I do not see any difference in your sample output between condition Equals and condition Contains . If the string listed in the 2nd field in the Rules file appears in the field in the Input file field with the heading named by the first column in your Rules file, that string is replaced by the string in the 4th field in your Rules file. You said:
Quote:
-The distinction between two conditions:
1. 'Equals' is used for exact string match. (example, if field1 value equals XX, then replace it with rc).
2. 'Contains' is used for pattern match (example, if field1 value contains $, replace it with <blank>, example, field1 value of rc$21 will become rc21 as '$' gets replaced with '' as field one contained '$'.
but when field1 is XX31 (which is not equal to XX ), your desired output changed the XX to rc anyway??? And you say that 'Contains' is a "pattern match", but don't define what pattern matching rules are to be used. (Is it shell pattern matching, filename pattern matching, basic regular expression matching, extended regular expression matching, or something else?) In the possible solution below, I assume that anytime the string in the 2nd field in the Rules file is found in the specified field in the Input file it will be replaced by the string in the 4th field in the Rules file. This matches the behavior shown given your Input file, Rules file, and Output file even though it doesn't match your description. Since your examples do not show any difference in the expected output between Equals and Contains , the possible solution below ignores the 3rd field in the Rules file.

You say that only Equals and Contains appear in the 3rd field in the Rules file. But, your sample Rules file 3rd field is contains on three lines and is never Contains (with an upper case C). But, since the possible solution below ignores the 3rd field in the Rules file, it doesn't make any difference.

The following produces the Output file you specify when given the Input and Rules files you specified, except for two issues:
  1. you have a <space> character at the end of the line:
    Code:
    rc11|rc12|

in Input , but there is no space at the end of the corresponding line in the Output file, and
  • the line in your Input file:
    Code:
    rc$21|rc#21|

    is transformed into:
    Code:
    rc21|rc#21|

    and then into:
    Code:
    rc21|rc21|

    by the rules:
    Code:
    field1|$|contains||   
        and
    field2|#|contains||

    but your Output file shows:
    Code:
    rc21|rc22|

    instead.
  • There are corresponding differences in what this script produces in the Reject file compared to what you said should appear in the Reject file.

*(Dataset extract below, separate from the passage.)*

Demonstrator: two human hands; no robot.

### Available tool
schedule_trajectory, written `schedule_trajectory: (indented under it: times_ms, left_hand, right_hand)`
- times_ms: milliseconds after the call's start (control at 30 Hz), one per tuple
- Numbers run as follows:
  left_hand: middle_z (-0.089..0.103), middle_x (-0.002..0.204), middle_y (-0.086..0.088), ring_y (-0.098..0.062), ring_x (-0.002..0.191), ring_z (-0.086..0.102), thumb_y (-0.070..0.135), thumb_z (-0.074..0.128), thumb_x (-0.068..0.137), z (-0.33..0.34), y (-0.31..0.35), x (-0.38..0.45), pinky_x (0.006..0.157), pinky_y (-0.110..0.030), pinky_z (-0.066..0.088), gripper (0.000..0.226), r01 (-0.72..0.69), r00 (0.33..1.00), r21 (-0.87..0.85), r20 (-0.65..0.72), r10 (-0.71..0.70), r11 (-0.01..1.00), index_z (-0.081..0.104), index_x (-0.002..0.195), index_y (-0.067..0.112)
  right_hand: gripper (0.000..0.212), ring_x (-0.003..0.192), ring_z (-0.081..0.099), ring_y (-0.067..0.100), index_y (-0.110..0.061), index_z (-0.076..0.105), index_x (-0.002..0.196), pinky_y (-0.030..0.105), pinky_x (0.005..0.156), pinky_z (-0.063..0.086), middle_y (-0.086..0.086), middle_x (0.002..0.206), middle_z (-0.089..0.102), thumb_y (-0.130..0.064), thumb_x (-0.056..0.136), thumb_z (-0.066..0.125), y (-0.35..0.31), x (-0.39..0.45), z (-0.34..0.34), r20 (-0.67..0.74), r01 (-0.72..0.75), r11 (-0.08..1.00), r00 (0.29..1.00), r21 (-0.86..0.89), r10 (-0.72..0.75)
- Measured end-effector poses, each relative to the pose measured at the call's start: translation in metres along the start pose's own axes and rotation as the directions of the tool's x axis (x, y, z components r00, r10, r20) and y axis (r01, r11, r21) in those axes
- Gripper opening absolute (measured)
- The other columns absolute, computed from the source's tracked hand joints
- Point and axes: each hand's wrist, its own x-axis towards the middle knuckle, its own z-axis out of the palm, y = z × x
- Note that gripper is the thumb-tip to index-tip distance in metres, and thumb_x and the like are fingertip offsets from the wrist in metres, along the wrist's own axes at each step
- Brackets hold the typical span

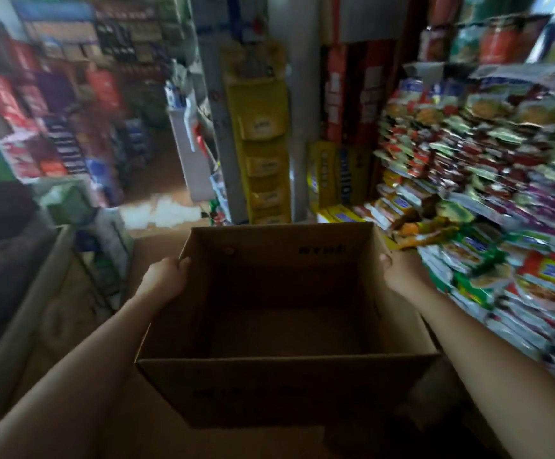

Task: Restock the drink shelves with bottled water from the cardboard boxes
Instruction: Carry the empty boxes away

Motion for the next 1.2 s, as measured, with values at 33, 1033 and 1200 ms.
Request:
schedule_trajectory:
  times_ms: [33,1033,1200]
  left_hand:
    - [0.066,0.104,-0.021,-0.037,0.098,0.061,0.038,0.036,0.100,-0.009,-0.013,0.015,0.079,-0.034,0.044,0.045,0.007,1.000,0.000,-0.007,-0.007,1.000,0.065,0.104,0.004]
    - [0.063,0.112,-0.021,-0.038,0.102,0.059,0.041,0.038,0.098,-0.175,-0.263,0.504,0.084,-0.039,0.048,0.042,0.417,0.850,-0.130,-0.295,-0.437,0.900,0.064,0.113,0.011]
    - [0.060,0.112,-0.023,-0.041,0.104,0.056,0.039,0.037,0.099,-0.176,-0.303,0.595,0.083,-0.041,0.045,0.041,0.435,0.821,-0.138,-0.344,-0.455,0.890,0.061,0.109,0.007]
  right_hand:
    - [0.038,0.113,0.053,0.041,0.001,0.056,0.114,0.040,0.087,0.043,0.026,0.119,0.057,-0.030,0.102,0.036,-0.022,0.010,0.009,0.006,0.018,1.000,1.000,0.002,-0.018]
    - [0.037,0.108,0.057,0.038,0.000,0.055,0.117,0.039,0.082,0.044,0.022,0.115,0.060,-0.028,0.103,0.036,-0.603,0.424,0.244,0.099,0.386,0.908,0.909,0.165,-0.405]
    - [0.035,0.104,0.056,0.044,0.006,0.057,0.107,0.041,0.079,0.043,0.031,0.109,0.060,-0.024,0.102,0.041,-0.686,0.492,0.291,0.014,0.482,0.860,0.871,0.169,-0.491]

    Anyway, play around with the following to see how it works:

    Code:
    #!/bin/ksh
    rejectfile="Reject"
    awk -F "|" -v rejf="$rejectfile" 'BEGIN {OFS = "|"}
    FNR==NR{
    if(debug)printf("# rules record read: %s\n", $0)
            if(FNR == 1) next #skip Rules file header.
            ruleF[++rc] = $1
            ruleS[rc] = $2
            cnt = gsub(/./, "[[.&.]]", ruleS[rc])
            ruleC[rc] = $3
            ruleR[rc] = $4
            gsub(/\\/, "\\", ruleR[rc]);
            gsub(/[.&.]/, "\\\\&", ruleR[rc])
    if(debug)printf("ruleF[%d]=%s, ruleS[%d]=%s (%d elements), ruleC[%d]=%s, ruleR[%d]=\"%s\"\n",
    rc,ruleF[rc],rc,ruleS[rc],cnt,rc,ruleC[rc],rc,ruleR[rc])
            next
    }
    FNR==1{ # Process input file header
    if(debug)printf("@ input header read:\n")
            for(i = 1; i <= NF; i++) {
                    mF[$i] = i
    if(debug)printf("@ mF[%s]=%d\n",$i,i)
            }
            fc = NF
            print
            print > rejf
            next
    }
    {       cc = 0 # of changes made to this line
            o0 = $0
    if(debug)printf("@ input record read: %s\n", $0);
            for(i = 1; i <= rc; i++) {
    if(debug)printf("@ f:%s(%d): s/%s/%s/\n", ruleF[i], mF[ruleF[i]], ruleS[i], ruleR[i])
                    if((cnt = sub(ruleS[i], ruleR[i], $mF[ruleF[i]]))) {
                            cc += cnt
    if(debug)printf("@ %s changed to \"%s\"\n", ruleF[i], $mF[ruleF[i]])
                    }
            }
            if(cc) print o0 > rejf
            print
    }' Rules Input > Output

    Note that if you change the line:

    Code:
    awk -F "|" -v rejf="$rejectfile" 'BEGIN {OFS = "|"}

    to:

    Code:
    awk -F "|" -v rejf="$rejectfile" 'BEGIN {OFS = "|"; debug = 1}

    you'll get lots of debugging data in Outfile showing how it evaluates input lines, how it transforms search and replace patterns into extended regular expressions and replacement patterns, respectively, and which rules cause transformations of input fields.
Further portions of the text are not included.